There was a significant correlation between WBGT readings and workers’ recovery heart rate (P3) and also oral temperature readings during cold and hot seasons.
According to questionnaire data (self-report), acute heat-induced disorders including heat exhaustion (17 cases), heat stroke (2 cases) and heat cramp (13 cases) were reported among exposed workers (totally 23.5% of exposed workers) during the study period.
| Table 1: | Heart rate recovery criteria |
It may be concluded that in this study, estimation of heat stress using biological monitoring is closer to reality of heat stress in exposed workers, in comparison with WBGT index in which, all of the exposed workers, are experiencing heat stress.
According to questionnaire data, heat-induced disorders were observed among 23.5% of exposed workers. Meanwhile, biological monitoring of effect using heart rate and oral temperature as the markers of heat effects revealed that 16.25% of exposed population is at risk.
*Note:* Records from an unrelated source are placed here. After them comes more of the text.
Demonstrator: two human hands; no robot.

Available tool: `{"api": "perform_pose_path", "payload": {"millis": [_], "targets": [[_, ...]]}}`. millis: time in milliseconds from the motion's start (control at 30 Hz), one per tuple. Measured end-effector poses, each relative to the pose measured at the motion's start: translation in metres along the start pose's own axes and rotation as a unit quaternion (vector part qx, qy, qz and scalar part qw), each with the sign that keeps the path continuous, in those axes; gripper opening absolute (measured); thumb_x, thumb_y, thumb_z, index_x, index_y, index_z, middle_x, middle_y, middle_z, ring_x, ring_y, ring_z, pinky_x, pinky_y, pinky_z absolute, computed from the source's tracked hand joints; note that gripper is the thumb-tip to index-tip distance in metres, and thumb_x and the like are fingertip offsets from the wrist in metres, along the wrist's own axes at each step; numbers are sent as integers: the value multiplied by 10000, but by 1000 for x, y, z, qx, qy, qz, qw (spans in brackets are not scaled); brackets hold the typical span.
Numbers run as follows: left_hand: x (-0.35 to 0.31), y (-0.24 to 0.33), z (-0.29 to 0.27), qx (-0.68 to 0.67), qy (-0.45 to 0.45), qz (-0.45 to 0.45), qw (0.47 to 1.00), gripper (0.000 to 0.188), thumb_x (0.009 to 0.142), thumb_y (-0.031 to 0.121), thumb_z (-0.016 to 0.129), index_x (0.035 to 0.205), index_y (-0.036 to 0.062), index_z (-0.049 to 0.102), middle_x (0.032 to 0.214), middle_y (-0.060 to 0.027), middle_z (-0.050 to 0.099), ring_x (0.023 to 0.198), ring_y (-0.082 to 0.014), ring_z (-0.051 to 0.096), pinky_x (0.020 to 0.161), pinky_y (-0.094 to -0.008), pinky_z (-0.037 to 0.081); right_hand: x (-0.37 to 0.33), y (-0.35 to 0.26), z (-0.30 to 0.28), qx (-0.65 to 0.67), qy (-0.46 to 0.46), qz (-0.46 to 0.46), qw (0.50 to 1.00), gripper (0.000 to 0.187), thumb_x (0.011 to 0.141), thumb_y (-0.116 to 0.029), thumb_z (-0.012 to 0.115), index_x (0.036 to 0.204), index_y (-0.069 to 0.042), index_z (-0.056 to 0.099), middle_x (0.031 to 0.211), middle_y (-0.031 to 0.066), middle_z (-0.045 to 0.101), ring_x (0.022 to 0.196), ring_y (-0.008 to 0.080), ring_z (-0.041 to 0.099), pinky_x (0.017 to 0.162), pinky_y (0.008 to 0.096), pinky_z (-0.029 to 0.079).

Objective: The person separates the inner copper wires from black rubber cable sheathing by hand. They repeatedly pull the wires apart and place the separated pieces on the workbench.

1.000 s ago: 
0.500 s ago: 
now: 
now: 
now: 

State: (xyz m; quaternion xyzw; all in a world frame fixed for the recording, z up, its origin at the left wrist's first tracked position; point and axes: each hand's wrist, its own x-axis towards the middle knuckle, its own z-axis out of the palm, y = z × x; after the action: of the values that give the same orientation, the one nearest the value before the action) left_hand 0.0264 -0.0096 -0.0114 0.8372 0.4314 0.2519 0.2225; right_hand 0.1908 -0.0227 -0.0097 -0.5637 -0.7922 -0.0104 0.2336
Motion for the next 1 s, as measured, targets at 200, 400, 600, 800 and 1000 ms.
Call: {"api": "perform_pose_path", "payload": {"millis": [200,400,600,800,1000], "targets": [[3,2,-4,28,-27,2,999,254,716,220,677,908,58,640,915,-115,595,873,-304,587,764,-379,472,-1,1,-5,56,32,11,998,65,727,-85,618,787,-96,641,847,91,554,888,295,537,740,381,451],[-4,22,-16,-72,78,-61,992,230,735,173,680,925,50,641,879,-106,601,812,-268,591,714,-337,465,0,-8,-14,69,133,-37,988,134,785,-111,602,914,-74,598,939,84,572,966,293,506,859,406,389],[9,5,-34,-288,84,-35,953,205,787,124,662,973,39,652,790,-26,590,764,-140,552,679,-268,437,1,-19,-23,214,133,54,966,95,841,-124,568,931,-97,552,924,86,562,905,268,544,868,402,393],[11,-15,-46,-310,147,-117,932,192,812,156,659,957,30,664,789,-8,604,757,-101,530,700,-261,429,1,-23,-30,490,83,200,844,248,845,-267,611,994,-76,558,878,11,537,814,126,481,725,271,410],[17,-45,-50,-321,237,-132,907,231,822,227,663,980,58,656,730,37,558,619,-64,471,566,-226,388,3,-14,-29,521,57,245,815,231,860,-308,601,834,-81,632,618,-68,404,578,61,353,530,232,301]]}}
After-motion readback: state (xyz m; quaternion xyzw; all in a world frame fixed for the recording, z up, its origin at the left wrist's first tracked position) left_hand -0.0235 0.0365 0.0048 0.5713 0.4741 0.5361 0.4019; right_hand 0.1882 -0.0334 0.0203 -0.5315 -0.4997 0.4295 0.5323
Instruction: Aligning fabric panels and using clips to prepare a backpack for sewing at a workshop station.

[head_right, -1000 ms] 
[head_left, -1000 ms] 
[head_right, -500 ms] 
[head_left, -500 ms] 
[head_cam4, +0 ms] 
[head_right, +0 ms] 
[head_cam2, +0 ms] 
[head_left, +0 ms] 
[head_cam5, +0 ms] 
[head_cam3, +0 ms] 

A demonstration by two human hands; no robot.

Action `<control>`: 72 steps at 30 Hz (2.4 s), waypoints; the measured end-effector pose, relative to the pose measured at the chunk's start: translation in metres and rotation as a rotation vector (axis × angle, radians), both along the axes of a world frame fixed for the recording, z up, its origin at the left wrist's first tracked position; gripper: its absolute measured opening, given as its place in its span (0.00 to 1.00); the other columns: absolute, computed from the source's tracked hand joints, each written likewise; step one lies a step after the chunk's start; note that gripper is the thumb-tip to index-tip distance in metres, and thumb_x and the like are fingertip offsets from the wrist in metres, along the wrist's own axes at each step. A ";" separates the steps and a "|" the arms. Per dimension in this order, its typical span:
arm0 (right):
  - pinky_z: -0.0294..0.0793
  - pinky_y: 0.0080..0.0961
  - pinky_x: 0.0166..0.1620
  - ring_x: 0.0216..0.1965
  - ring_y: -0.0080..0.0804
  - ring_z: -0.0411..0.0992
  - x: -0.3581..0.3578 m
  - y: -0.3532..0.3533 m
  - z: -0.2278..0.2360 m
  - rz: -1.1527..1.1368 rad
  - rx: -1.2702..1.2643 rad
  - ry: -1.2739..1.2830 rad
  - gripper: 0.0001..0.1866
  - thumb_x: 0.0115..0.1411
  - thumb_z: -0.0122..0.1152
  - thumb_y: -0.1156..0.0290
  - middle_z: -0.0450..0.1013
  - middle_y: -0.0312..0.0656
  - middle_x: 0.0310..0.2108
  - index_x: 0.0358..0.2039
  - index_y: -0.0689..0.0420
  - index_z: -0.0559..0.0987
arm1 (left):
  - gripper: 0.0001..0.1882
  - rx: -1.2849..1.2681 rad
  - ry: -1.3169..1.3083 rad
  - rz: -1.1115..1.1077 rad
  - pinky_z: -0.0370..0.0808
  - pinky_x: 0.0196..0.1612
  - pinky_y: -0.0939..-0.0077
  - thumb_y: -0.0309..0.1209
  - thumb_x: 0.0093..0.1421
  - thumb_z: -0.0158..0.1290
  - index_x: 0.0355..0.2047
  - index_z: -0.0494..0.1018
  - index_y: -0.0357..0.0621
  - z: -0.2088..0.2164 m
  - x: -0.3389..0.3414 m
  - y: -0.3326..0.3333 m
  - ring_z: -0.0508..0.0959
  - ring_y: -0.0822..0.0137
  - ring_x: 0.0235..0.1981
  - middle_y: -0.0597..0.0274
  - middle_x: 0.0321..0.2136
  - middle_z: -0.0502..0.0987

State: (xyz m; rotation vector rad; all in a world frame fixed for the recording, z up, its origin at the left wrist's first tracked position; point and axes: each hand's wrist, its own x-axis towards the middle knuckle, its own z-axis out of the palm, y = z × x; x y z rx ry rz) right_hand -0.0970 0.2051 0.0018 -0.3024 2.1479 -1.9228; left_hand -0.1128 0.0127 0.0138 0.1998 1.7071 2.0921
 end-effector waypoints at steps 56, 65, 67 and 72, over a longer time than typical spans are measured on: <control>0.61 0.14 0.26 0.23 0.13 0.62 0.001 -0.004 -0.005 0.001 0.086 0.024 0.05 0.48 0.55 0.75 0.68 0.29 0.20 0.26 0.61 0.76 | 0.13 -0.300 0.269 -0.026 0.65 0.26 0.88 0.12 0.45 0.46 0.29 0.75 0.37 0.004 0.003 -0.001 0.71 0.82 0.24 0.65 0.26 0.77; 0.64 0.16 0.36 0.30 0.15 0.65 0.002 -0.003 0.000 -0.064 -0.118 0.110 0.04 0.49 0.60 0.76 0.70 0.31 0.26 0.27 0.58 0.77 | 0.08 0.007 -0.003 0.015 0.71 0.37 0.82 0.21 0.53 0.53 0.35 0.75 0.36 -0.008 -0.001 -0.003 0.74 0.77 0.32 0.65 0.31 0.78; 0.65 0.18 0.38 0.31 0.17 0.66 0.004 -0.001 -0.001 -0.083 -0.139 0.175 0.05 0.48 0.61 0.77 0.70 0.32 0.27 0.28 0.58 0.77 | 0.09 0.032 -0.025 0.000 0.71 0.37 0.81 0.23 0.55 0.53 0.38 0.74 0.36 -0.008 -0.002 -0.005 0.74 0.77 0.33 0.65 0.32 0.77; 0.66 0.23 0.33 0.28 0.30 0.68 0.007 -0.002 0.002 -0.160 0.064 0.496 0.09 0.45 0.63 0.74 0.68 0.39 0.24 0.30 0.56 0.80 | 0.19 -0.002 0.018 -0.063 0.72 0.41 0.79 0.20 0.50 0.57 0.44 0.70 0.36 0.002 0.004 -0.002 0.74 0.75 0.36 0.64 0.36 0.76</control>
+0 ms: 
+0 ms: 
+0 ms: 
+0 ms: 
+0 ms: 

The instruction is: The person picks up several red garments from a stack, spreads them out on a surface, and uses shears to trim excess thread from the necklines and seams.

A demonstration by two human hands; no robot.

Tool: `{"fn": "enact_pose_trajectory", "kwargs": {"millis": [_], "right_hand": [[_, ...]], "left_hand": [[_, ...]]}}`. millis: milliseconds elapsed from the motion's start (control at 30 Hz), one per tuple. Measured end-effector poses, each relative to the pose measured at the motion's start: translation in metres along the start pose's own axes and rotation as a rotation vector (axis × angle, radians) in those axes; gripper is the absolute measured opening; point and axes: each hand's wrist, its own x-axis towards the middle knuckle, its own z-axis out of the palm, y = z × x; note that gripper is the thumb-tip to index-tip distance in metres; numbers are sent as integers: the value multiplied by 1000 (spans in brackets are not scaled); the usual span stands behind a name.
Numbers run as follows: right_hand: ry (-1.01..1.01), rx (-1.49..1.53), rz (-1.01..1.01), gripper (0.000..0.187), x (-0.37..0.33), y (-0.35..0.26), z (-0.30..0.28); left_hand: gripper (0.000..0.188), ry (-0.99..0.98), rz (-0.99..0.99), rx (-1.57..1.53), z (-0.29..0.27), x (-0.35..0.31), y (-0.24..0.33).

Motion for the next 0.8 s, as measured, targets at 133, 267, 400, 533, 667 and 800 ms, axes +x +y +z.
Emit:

This figure shows that estimation of biological monitoring of effect is closer to reality of the workers’ stress, according to questionnaire data.
This study was conducted to compare environmental and biological markers of effect of heat stress among the workers engaged in one of the southern seaports of Iran. The estimation of heat stress using biological monitoring was closer to reality of heat stress in exposed workers. The study revealed that biological monitoring of effect of heat stress could be regarded as a low cost and more reliable procedure in evaluation and control of heat stress among exposed population in order to providing comfortable working environment and promoting quality of working life.